= Task requirements =
Search the material below for the string "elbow" and extract each line that has it.

= Recorded data =
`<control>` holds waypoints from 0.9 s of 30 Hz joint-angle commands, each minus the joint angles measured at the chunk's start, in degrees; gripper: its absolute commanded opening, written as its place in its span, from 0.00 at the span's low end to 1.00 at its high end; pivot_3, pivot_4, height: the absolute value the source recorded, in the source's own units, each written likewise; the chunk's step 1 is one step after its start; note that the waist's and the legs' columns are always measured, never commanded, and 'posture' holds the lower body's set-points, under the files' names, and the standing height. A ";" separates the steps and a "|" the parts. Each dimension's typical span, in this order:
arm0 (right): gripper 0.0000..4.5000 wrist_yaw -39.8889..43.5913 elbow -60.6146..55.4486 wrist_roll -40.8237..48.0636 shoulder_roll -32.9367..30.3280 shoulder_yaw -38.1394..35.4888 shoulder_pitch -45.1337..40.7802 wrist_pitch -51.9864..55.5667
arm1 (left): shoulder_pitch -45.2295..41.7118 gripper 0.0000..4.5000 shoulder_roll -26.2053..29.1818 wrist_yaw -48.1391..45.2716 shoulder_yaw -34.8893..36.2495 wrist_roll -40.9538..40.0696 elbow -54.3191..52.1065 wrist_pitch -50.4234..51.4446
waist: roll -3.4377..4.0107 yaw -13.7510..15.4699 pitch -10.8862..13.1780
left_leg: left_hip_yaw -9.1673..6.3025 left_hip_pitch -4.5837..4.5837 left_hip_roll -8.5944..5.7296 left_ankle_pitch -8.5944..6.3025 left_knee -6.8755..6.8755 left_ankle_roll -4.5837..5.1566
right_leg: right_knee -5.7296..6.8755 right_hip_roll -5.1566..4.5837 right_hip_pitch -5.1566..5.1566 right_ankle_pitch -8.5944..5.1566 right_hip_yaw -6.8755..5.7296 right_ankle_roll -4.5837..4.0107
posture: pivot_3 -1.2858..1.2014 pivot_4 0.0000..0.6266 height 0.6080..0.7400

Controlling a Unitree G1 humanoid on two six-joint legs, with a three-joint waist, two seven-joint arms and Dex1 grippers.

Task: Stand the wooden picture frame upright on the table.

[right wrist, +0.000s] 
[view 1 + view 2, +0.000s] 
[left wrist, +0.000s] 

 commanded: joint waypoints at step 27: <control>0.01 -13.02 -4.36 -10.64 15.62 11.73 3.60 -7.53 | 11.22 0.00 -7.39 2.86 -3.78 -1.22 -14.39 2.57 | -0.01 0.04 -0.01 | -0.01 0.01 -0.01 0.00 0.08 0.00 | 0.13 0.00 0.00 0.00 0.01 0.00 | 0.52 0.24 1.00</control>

= Your solution =
arm0 (right): gripper 0.0000..4.5000 wrist_yaw -39.8889..43.5913 elbow -60.6146..55.4486 wrist_roll -40.8237..48.0636 shoulder_roll -32.9367..30.3280 shoulder_yaw -38.1394..35.4888 shoulder_pitch -45.1337..40.7802 wrist_pitch -51.9864..55.5667
arm1 (left): shoulder_pitch -45.2295..41.7118 gripper 0.0000..4.5000 shoulder_roll -26.2053..29.1818 wrist_yaw -48.1391..45.2716 shoulder_yaw -34.8893..36.2495 wrist_roll -40.9538..40.0696 elbow -54.3191..52.1065 wrist_pitch -50.4234..51.4446

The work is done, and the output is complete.